Three of those calls send data: connect (the TCP handshake), write and read. Each may block. So to make the process non-blocking we have to remember which of those three states we are in so we know what to do next. We start in the connect state, and when that has completed we move to writing, and when that has finished we can move to read. But first we have to change the socket so that it returns immediately on a call to connect, write or read:

int make_nonblocking( int sock )
{
    /* get existing socket flags */
    int flags = fcntl (sock, F_GETFL, 0 );
    /* switch socket to non-blocking mode */
    int res = fcntl( sock, F_SETFL, flags | O_NONBLOCK );
    if ( res == -1 )
    {
        printf("failed to make socket %d non-blocking\n",sock);
        return 0;
    }
    else
        return 1;

Here we use the fctl function (file control) to change the file-handle, aka socket, to non-blocking mode. But first we must get the current state of the socket in case there were other settings. We add the 'non-blocking' flag (O_NONBLOCK) by logically ORing it to the current flags (flags) and the socket's behaviour will be changed. Again, we must remember to test for an error.

Non-blocking connect, write, read

Converting the blocking in/out to non-blocking involves writing a simple finite state machine.
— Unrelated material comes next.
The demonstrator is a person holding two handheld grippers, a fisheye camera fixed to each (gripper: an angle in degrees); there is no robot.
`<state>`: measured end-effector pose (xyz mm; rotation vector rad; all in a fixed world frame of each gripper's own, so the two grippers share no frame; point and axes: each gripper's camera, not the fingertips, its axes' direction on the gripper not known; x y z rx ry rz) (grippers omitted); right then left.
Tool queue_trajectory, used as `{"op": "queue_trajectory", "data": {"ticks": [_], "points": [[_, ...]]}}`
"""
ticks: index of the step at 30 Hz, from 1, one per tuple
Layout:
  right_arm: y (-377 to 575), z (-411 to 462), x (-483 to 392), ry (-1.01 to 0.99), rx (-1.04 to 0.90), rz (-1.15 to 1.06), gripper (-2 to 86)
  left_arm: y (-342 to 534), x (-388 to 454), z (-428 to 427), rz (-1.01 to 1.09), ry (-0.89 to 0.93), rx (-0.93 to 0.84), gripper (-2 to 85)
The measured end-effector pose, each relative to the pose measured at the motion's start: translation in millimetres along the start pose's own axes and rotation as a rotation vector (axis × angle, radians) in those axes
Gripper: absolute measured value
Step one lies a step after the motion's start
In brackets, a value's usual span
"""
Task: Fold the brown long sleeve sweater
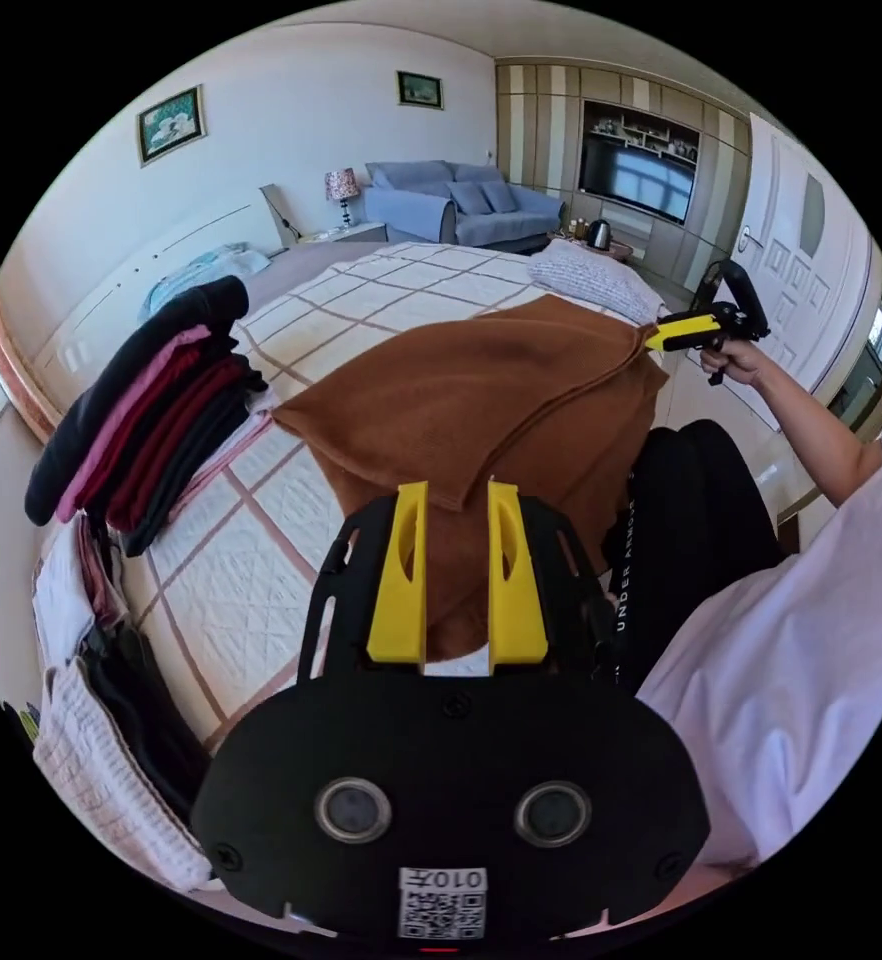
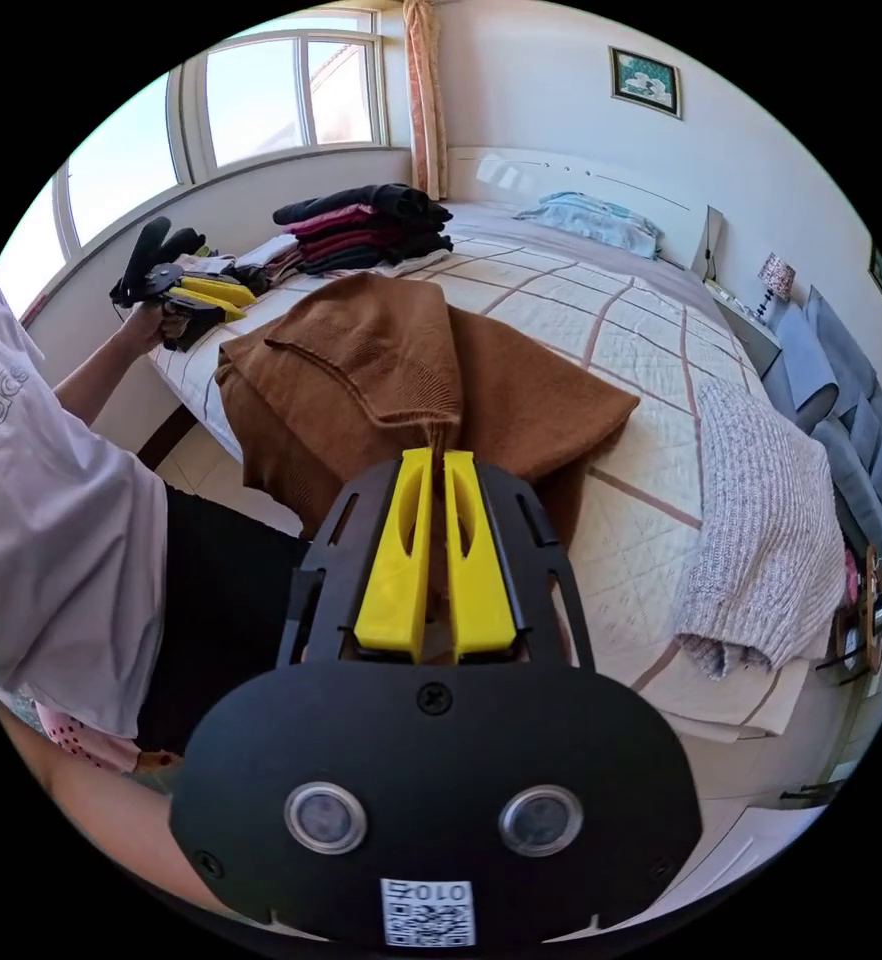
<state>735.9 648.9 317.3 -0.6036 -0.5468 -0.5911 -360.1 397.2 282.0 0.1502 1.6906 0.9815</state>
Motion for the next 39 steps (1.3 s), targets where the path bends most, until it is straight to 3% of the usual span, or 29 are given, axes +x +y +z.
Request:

For each state we will call try_something to try to complete that state. if it succeeds we move to the next state.

int sendnb( char **argv )
{
    int res;
    int sock = tcp_bind( 0, "127.0.0.1" );
    if ( sock != -1 )
    {
        do
        {
            switch ( state )
            {
                case initial:
                    res = do_connect( sock, argv[1], argv[2] );
                    if ( res )
                        state = writing;
                    break;
                case connecting:
                    res = try_connect( sock );
                    if ( res )
                        state = writing;
                    break;
                case writing:
                    res = try_writen( sock );
                    if ( res )
                        state = reading;
                    break;
                case reading:
                    res = try_readn( sock );
                    if ( res )
                        state = done;
                    break;
            }
        } 
        while ( state != done && state != error );
        close( sock );
        if ( state == done )
            return 1;
    }
    return 0;
}

Let's take them one at a time.

Establishing a connection asynchronously

We call ordinary blocking do_connect, except that, since the socket itself has been made non-blocking, we will probably fail with errno EINPROGRESS. That is normal, and we stay in the connecting state. On subsequent calls we must test if the pending connection was made, and not call do_connect again. This means we call poll on the socket to see if it is ready for writing:

int try_connect( int sock )
{
    struct pollfd fds[1];
    fds[0].fd = sock;
    fds[0].events = POLLWRBAND | POLLOUT;

    int res = poll( fds, 1, POLL_TIMEOUT_MSECS );
    if ( res == 1 )
    {
        return 1;
    }
    else if ( res == -1 )
    {
        state = error;
    }
    return 0;
}

The timeout parameter to poll can be 0 but we set it to 5 milliseconds just so we don't keep calling it over an over. Poll works by asking it to test for readiness of some state, such as being ready for output (POLLOUT).

Writing asynchronously

When writing we must cover the case that not all the writing can be carried out without blocking. Then we return immediately and call poll next time. Otherwise this routine is the same as the blocking I/O.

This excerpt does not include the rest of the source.